Of course, this type of cut-and-splice “journalism” is
common these days. Journalists have been praising “The Daily Show’s” use of
deceptively edited interviews for as long as “The Daily Show” has deceptively
edited them. Pretty much every time we hear that some cable comedian has
“destroyed” some outgroup or the views the outgroup holds, that’s thanks to
deceptive editing.
A few other things are worth noting here. One is how
media outlets praised this faux-documentary prior to this particularly
egregious example of manipulation. The AP’s story by Lynn Elber was headlined,
“Gun violence gets more nuanced, probing coverage.” I’d hate to see something
non-nuanced or non-probing! The article goes on to say the documentary
“examines why those on opposite sides of stricter gun laws can’t find common
ground.”
On Media Treatment
of ‘Edited’ Videos
You know where this is going. Beginning last July, the
Center for Medical Progress began releasing videos showing Planned Parenthood
officials discussing the trafficking of human body parts obtained from
abortions performed in clinics. The videos were shocking. Planned Parenthood
began robotically issuing talking points calling the videos “edited” or
“deceptively edited,” in an attempt to protect its organization from a public
relations nightmare.
That Planned Parenthood would respond to these videos in
such a way is not surprising. But our entire media industrial complex attempted
to circumvent the findings of the Center for Medical Progress’ videos by
calling them “edited” or “deceptively edited” as well. If they said it once,
they said it eleventy billion times.
It is true that all video journalism is edited. One
hundred-freaking-percent of it. Every single video package you watch on the
nightly news is edited. None of these videos are called “edited,” of course,
but they are. In the same way that all other video journalism is edited, yes,
the Center for Medical Progress’ was, too.

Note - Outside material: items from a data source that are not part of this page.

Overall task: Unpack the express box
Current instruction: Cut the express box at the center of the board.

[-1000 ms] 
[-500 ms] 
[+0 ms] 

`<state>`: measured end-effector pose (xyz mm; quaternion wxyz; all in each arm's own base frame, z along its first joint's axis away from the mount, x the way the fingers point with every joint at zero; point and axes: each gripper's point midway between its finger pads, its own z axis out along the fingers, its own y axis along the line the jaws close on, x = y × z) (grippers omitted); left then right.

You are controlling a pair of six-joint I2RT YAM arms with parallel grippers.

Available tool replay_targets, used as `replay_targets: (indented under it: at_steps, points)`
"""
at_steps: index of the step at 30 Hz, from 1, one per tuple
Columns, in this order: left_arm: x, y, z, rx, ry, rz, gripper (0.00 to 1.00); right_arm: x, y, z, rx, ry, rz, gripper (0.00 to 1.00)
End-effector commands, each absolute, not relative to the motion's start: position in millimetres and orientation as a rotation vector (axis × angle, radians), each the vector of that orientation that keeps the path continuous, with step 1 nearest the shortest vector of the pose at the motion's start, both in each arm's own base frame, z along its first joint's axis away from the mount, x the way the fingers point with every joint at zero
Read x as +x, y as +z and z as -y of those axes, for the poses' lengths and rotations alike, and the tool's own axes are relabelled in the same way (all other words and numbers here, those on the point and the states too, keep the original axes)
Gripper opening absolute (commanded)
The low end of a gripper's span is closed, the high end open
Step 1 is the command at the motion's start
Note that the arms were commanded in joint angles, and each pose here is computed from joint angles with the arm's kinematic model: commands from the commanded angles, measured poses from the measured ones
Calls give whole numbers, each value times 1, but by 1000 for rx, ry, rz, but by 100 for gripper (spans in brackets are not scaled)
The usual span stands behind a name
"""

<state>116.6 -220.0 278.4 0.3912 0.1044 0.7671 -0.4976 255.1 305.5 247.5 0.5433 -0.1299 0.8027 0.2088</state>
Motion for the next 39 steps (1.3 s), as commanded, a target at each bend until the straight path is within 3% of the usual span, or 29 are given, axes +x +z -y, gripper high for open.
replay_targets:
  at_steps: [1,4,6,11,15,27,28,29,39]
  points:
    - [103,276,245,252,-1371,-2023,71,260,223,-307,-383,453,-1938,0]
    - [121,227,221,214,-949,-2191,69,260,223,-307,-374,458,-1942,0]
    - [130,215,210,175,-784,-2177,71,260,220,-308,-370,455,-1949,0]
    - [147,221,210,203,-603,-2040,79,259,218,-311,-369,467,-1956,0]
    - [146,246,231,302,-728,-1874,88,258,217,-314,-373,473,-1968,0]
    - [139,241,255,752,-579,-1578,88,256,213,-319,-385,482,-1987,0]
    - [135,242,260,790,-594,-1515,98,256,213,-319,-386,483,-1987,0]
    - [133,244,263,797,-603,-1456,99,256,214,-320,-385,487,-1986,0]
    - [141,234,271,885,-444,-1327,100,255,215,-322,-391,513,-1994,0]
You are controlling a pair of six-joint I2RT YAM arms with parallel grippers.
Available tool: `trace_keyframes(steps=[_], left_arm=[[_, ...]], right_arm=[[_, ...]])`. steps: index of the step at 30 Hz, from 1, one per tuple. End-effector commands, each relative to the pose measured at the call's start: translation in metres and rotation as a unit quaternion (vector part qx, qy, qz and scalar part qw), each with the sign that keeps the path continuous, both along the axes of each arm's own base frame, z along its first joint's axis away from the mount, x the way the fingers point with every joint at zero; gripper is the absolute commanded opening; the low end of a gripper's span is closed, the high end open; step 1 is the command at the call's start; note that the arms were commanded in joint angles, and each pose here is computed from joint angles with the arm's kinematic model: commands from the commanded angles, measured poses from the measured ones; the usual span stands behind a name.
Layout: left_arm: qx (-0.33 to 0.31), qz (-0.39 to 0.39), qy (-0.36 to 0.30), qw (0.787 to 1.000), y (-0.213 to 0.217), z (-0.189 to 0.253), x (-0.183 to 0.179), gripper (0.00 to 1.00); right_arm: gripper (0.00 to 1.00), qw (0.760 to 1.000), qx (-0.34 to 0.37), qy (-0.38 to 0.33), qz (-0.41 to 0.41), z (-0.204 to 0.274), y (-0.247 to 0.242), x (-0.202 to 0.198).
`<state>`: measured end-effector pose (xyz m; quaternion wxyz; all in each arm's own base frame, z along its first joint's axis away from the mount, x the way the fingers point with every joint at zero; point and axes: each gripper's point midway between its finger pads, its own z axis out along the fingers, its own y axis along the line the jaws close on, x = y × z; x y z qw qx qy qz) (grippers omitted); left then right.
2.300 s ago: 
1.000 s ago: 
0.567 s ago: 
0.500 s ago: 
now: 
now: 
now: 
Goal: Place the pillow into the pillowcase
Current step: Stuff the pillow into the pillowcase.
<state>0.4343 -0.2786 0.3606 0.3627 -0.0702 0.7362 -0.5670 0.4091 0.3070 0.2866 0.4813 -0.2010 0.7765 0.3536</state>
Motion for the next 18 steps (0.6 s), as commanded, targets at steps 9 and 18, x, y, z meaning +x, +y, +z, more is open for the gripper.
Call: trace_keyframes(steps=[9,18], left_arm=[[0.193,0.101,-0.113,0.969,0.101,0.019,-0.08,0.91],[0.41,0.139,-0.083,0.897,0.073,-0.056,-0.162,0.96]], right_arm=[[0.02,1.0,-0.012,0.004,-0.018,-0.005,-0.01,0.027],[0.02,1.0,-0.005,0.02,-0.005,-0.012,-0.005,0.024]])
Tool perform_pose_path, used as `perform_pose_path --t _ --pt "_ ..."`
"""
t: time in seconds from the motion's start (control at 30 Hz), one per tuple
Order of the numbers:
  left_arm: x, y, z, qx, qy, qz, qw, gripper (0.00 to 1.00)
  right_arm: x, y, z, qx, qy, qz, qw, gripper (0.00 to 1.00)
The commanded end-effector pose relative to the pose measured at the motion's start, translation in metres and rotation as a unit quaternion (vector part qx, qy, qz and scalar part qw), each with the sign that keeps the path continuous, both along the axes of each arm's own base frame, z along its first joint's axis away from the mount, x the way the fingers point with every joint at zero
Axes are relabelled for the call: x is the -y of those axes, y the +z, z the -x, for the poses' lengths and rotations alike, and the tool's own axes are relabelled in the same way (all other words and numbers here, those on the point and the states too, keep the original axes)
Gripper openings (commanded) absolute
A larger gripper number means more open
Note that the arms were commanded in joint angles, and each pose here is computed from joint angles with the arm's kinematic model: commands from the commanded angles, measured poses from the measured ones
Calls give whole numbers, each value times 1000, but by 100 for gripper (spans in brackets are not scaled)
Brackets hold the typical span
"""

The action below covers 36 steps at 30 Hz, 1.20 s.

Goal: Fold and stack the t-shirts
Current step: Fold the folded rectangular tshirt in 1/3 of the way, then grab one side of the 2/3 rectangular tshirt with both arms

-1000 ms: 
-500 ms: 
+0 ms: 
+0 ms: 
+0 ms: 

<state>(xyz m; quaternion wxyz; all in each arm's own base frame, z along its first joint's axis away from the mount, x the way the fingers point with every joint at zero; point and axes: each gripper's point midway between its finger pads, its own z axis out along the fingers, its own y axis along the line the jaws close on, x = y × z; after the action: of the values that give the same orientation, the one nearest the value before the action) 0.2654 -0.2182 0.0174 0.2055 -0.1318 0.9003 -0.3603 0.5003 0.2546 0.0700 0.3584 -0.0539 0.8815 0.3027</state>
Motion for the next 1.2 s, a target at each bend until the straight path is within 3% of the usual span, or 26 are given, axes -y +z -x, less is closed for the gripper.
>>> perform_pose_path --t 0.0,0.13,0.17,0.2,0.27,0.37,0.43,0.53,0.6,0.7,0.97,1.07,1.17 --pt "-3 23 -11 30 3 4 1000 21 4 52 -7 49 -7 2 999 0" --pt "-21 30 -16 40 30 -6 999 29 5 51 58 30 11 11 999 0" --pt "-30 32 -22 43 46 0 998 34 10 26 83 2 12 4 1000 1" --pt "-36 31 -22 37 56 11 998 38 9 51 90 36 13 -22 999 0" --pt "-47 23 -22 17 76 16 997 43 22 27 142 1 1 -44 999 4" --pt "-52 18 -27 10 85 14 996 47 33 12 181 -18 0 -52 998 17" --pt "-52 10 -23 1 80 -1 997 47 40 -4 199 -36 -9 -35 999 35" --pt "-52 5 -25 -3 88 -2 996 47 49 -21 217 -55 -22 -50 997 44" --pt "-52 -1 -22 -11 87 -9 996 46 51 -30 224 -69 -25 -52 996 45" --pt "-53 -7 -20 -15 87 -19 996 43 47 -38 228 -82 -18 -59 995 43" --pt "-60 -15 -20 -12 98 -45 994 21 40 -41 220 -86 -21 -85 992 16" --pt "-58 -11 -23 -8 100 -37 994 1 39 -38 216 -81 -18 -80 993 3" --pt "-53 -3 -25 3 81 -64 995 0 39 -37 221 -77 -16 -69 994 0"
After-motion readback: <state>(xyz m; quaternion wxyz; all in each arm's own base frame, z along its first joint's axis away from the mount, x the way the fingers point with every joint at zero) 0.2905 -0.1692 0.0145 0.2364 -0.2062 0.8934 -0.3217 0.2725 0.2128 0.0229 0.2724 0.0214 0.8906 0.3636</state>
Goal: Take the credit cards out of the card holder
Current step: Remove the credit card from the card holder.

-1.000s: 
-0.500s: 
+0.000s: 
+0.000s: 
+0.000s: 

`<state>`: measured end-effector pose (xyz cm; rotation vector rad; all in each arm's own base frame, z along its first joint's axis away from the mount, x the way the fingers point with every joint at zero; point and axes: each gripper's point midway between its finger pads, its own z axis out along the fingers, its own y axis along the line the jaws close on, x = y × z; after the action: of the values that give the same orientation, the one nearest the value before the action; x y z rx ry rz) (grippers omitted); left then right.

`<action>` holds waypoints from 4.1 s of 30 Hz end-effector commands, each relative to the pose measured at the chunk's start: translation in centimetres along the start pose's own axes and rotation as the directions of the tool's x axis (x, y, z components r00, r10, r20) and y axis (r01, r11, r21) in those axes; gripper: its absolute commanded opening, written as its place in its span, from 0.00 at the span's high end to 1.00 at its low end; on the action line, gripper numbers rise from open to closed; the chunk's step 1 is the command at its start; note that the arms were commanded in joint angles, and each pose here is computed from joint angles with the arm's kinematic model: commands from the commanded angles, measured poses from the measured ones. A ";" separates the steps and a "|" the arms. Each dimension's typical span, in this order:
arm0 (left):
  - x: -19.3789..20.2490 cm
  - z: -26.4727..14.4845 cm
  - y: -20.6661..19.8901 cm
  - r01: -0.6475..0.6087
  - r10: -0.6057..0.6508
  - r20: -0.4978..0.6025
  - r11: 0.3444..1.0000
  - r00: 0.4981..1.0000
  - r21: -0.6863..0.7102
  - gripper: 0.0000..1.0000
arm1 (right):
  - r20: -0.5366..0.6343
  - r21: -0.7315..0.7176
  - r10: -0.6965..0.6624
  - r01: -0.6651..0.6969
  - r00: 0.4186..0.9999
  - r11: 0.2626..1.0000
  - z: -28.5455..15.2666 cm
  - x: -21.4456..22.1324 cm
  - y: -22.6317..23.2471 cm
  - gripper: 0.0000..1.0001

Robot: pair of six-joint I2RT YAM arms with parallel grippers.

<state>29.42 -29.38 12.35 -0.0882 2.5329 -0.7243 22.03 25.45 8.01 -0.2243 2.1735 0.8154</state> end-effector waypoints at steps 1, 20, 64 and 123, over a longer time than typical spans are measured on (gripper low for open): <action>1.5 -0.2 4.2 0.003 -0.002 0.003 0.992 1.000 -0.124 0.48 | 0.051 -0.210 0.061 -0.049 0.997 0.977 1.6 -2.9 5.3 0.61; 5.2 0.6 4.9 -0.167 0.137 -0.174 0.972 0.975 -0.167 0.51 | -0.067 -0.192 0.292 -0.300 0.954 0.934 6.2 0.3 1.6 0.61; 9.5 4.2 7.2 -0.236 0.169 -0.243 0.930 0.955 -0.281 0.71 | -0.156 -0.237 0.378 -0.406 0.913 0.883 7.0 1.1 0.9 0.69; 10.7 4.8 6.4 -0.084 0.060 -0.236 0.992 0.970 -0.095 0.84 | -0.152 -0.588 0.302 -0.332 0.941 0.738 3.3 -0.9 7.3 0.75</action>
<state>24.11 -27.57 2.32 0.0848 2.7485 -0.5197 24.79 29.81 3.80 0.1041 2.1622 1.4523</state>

But unlike every other documentary team, the Center for
Medical Progress did something telling. They released, along with their
mini-documentaries, the full unedited footage they obtained in their undercover
journalistic efforts.
Planned Parenthood paid for an audit of the videos from a
left-wing Democratic opposition research firm called Fusion — an audit that the
media were happy to accept and spread — to support the talking point that the
videos were edited. Even so, that audit admitted “no widespread evidence of
substantive video manipulation.”
An independent audit and forensic analysis of the videos
likewise said that they were “authentic and show no evidence of manipulation.”
As I wrote on Twitter:
Nothing
like this was done in the (Planned Parenthood) videos, yet
"journalists" can't refer to them without calling them
"edited."
Indeed, when Katie Couric ran interference for Cecile
Richards, doing a lengthy sit-down puffball interview and a tour of an abortion
clinic where she didn’t once mention, uh, abortion, she twice decried the
videos as “edited.” Couric is a long-time pro-abortion activist, not just using
the mainstream media to advocate it, but having marched in support of the right
to end unborn human lives. Last week on David Axelrod’s podcast, she said that
her parents were major influences on her, specifically citing her mother’s
volunteer work for Planned Parenthood and the fact that her mother invested in
Trojan condoms when she learned about the AIDS crisis. Classy!
An accompanying write-up of the Cecile Richards interview
falsely stated:
The videos, some of which were
edited together in a way to depict Planned Parenthood employees talking about
selling fetal tissue, which is illegal, rocked the organization.
The media have straight-up adopted Planned Parenthood’s
false “deceptively edited” talking points and carried the water for Planned
Parenthood’s campaign against the Center for Medical Progress. Here, one of
their perky own in the mainstream media is caught red-handed actually
deceptively editing in the service of gun control, and the most outrage The New York Times can muster is the
headline, “Audio of Katie Couric interview shows editing slant in documentary,
site claims.” What a joke our mainstream media are.